Nunca se entendió muy bien cómo Mario Benedetti, con ingenuidad, quiso distinguirlo como el sensible poeta que nunca podría ser, tan sólo por ese indigerible y rastrero “Canto a Fidel”. Y es también ridículo e inaceptable que se lo nombrara Doctor Honoris Causa en Pedagogía por la Universidad de Santa Clara. Posiblemente estos cubanos habrán considerado que Guevara era un especialista en la Didáctica del asesinato.
Por si todo fuera poco, algunas ciudades de las más importantes del mundo están sometiendo a revisión algunos monumentos ubicados en espacios públicos, que consideran “símbolos del odio”, como sucede con la gigantesca estatua de Cristóbal Colón en New York City, que da nombre al popular Columbus Circle. El propio alcalde Bill De Blasio, un entusiasta admirador del genovés, sin embargo reconoció que Colón “es una figura complicada”, promoviendo un debate con la intención de identificar y eliminar monumentos que se considere que sugieren odio, división, racismo.
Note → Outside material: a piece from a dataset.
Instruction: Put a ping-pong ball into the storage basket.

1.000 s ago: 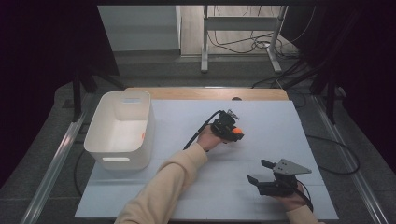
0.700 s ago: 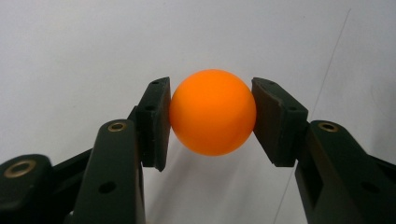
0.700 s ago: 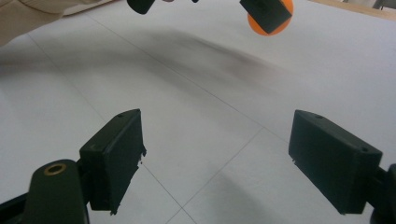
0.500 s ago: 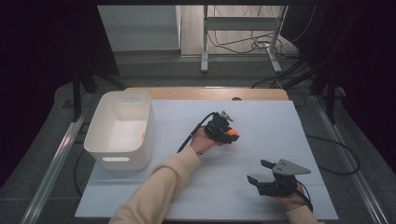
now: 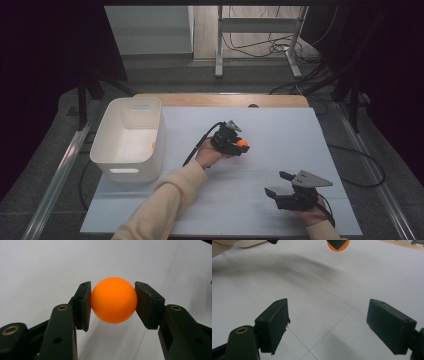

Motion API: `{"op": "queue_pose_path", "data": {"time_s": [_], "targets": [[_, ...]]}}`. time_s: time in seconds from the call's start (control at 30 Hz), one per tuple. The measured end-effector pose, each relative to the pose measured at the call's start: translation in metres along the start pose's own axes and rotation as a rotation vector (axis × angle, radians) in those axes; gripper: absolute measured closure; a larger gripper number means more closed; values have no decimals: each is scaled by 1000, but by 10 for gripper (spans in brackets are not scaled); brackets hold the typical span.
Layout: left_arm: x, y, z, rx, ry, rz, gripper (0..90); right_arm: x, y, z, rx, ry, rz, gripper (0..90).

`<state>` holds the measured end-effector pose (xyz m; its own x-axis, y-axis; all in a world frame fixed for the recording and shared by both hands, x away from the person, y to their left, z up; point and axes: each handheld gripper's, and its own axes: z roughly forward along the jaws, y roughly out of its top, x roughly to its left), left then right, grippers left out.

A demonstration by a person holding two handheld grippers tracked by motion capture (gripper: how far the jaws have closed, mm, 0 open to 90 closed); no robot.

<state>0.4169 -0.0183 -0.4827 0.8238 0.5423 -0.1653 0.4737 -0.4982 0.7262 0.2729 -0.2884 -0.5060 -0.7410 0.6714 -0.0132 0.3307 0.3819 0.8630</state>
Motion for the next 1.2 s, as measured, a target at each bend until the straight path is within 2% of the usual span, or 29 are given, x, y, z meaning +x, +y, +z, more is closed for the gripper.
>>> {"op": "queue_pose_path", "data": {"time_s": [0.23,0.5,0.87,0.93,1.2], "targets": [[-1,-3,-5,-5,0,7,500,0,0,0,1,-1,0,185],[1,-8,-7,-5,-3,-4,499,0,0,0,2,-3,0,185],[-5,-12,-16,-20,-8,16,499,0,0,0,9,-6,-1,185],[-8,-14,-21,-24,-7,28,499,0,0,1,6,-6,1,185],[-10,-22,-30,-28,-3,35,499,1,-1,1,7,-7,2,185]]}}
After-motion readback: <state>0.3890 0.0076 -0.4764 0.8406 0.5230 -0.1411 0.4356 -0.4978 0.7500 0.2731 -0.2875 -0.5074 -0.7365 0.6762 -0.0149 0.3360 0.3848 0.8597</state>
Sin embargo, de este lado del continente no se sigue el buen ejemplo, y es casi ofensivo saber que un gobierno en tiempos de democracia insiste con propiciar y defender plazas, monumentos y homenajes a un perverso. Eso sucede con el socialismo en Rosario, que declaró al Che “ciudadano ilustre”, y lo sigue apologizando dedicándole una placita. Esta sí que es Rosario. La de ellos, por lo menos. No pasa inadvertida la recurrente insistencia del Ejecutivo Municipal en homenajear a Guevara con muestras, seminarios, proyecciones, charlas, el CelChe (Centro de Estudios Latinoamericanos “Che Guevara”), todo bajo la consigna “90 veces Che”, como si fuese unánime considerarlo un hijo dilecto de la ciudad. Pero es un signo que permite comprender mejor el desmadre actual de esta administración.
Finalmente, el repudio y desprecio hacia su figura a 90 años del nacimiento del gran asesino latinoamericano. Alguien venerado, en general, por quienes se identifican y fantasean con su condición.